Where the Wild Things Are- Life is Everywhere

Now to talk about the uniqueness of the northern part of the village. Lets begin over by Susie's cottage. As the land drops off to the west, it becomes wet. Boggy tamaracks and birches. But first come some of the largest oaks on the land. They shade out the undergrowth and create a parklike setting. As soon as the land dips a bit, there is a lot of growth covering the ground. It soon becomes almost impossible to travel through. Trees have fallen over, sudden deep water makes walking treacherous. But if you brave the journey you find interesting plants and fungi. It is there I found Naked Mitrewort and small Yellow Lady's Slippers, Elfin saddle and Great scented Liverwort. It is a very diverse landscape. The water all comes from springs. There is no way to trace them to their source, they just appear and soon become a stream, flowing west and south, through Harlow's land, under the road, and joining up with the stream that flows to the river. 

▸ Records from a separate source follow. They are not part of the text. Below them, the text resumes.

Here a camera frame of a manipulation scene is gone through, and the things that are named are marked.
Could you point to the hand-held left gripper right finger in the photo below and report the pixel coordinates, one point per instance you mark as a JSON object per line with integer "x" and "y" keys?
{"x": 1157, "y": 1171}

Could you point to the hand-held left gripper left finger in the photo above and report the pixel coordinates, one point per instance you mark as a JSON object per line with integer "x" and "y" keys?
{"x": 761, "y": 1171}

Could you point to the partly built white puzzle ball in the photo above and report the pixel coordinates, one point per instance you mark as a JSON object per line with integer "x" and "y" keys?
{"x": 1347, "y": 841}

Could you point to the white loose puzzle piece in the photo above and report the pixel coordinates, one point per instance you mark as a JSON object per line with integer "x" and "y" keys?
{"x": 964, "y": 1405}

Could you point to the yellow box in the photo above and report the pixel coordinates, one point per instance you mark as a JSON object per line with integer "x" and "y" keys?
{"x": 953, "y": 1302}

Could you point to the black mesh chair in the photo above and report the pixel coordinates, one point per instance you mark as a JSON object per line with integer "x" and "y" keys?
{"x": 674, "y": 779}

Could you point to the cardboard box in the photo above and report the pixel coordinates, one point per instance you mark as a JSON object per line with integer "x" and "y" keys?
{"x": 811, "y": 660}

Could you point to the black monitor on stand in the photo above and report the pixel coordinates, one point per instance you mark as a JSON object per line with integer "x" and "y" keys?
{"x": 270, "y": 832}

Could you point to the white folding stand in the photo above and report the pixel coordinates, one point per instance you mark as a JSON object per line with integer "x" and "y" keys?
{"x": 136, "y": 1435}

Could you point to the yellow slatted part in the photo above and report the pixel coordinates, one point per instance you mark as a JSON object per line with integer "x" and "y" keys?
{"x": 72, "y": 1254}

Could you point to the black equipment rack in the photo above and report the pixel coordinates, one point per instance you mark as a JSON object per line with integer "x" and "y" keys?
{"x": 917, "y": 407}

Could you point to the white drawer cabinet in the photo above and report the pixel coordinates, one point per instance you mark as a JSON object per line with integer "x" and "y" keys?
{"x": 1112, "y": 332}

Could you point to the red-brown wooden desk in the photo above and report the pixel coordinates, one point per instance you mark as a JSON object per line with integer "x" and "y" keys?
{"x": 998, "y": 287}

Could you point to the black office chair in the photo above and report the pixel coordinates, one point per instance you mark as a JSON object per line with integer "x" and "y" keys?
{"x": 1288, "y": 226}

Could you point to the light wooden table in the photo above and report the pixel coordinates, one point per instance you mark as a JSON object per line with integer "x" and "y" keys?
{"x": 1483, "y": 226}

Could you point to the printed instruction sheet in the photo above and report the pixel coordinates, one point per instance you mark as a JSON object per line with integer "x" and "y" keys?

To the east of the cottage the land falls away to a different tamarack bog. This one is also spring fed. These springs flow year round. If you go and walk on the snow in the winter, you can hear the water moving under your feet. This area also is full of many plant species including Orchids and Perolas. Up slope from them, the remnants of a oak woods eases into a open area slowly filling in with goldenrod and asters, sumac and shrubs. Several small ponds fill in the low areas between the oaks and the fields. Each has it's own species that have maintained life quarantined from the others. These woods and ponds stretch to the northern end of the property. 

Across the road to the west, past the cow pasture and beyond the marl pits is another pond area and oak knoll. This too is spring fed, trickling through the marl pits and flowing across the open fields, past St Chris' House, under the road and to the river. Hidden along the way are bog areas, deep water, and cattail marshes. It is here the Tufted Loostrife, crested fern, and horsetails call home. 

Whether high and dry, or perpetually wet, the land here has one thing in common. It supports an incredible amount of life.